Лекарственное средство для капсулирования

[0046] В качестве лекарственного средства для капсулирования в липосомной композиции лекарственное средство может быть применено без каких-либо специальных ограничений. Лекарственное средство может капсулировано в липосомы способом ионного градиента. Такое лекарственное средство может быть ионизируемым амфифильным лекарственным средством, например, амфифильным слабоосновным лекарственным средством. Кроме того, с точки зрения действия, лекарственное средство может быть лекарственным средством, для которого ожидаются свойства замедленного высвобождения при местном введении, например, любое из лекарственных средств для лечения церебрально-сосудистых нарушений, болезни Паркинсона, деменции и т.д., анальгетики, местные анестетики и агенты против злокачественных опухолей. Примеры этих лекарственных средств включают донепезил, ривастигмин, галантамин, физостигмин, гептилфизостигмин, фенсерин, толсерин, симсерин, тиатолсерин, тиацимсерин, неостигмин, гуперзин, такрин, метрифонат, миноциклин, фасудилгидрохлорид, нимодин, морфин, бупивакаин, ропивакаин, левобупивакаин, трамадол, лидокаин и доксорубицин. Другие примеры включают допамин, L-DOPA, серотонин, эпинефрин, кодеин, меперидин, метадон, морфин, атропин, децикломин, метиксен, пропантелин, имипрамин, амитриптилин, доксепин, дезипрамин, хинидин, пропранолол, хлорпромазин, прометазин и перфеназин.

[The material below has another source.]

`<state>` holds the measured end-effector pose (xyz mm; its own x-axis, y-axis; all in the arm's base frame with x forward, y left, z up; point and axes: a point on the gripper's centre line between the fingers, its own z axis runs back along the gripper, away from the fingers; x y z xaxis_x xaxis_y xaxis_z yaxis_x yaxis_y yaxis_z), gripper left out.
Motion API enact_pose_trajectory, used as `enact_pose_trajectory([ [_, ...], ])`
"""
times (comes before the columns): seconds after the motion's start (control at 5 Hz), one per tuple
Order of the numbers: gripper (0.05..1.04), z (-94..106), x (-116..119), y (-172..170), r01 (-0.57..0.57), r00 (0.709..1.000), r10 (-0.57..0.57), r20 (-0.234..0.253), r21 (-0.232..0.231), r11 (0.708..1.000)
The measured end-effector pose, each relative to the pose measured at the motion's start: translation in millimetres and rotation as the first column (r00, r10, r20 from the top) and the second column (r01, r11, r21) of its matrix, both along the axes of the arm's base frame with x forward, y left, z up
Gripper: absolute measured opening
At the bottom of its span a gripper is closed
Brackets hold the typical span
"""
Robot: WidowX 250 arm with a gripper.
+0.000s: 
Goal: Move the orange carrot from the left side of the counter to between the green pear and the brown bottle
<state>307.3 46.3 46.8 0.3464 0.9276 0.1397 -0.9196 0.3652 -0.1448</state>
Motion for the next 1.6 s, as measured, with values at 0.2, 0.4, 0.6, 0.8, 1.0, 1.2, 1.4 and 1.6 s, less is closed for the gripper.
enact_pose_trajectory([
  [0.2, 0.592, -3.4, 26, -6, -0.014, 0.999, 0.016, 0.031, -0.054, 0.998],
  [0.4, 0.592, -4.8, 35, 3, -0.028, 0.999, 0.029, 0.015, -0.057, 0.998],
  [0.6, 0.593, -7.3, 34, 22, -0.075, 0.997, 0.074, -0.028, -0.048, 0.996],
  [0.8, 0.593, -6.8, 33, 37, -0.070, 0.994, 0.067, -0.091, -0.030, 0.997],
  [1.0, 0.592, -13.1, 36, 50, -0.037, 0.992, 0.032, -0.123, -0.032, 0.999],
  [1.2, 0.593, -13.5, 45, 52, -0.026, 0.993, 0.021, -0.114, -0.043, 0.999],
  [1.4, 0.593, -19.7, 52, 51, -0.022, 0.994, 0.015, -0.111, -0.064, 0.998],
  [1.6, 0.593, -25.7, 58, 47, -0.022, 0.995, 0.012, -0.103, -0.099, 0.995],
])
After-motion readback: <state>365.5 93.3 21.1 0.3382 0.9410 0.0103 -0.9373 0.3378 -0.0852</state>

Первый раствор внутренней водной фазы липосомы

[0047] В типовом способе получения липосомной композиции первый раствор внутренней водной фазы, который предназначен для применения на стадии получения первой эмульсии, содержит соединение для создания ионного градиента.

[0048] Ион для создания ионного градиента может быть протоном, как указано выше. Кроме того, примеры соединения для создания ионного градиента (градиента pH) включают такие соединения, которые отдают протон, ион аммония или протонированную аминогруппу при ионизации. Примеры таких соединений включают сульфаты, такие как сульфат аммония, сульфат декстрана и сульфат хондроитина; гидроксиды; ортофосфорная кислота, глюкуроновая кислота, лимонная кислота, угольная кислота, гидрокарбонаты, азотная кислота, циановая кислота, уксусная кислота, бензойная кислота и их соли; галогениды, такие как бромиды и хлориды; неорганические или органические анионы; и анионные полимеры.

[0049] В случае, когда слабоосновное лекарственное средство (например, любое из вышеуказанных) капсулировано во внутренней водной фазе (по меньшей мере второй внутренней водной фазе) в липосомной композиции согласно типовому аспекту настоящего изобретения способом градиента pH, лекарственное средство протонируется протоном, находящимся во внутренней водной фазе, получая таким образом электрический заряд. В результате это препятствует распространению лекарственного средства за пределы липосомы, таким образом лекарственное средство удерживается во внутренней водной фазе липосомы.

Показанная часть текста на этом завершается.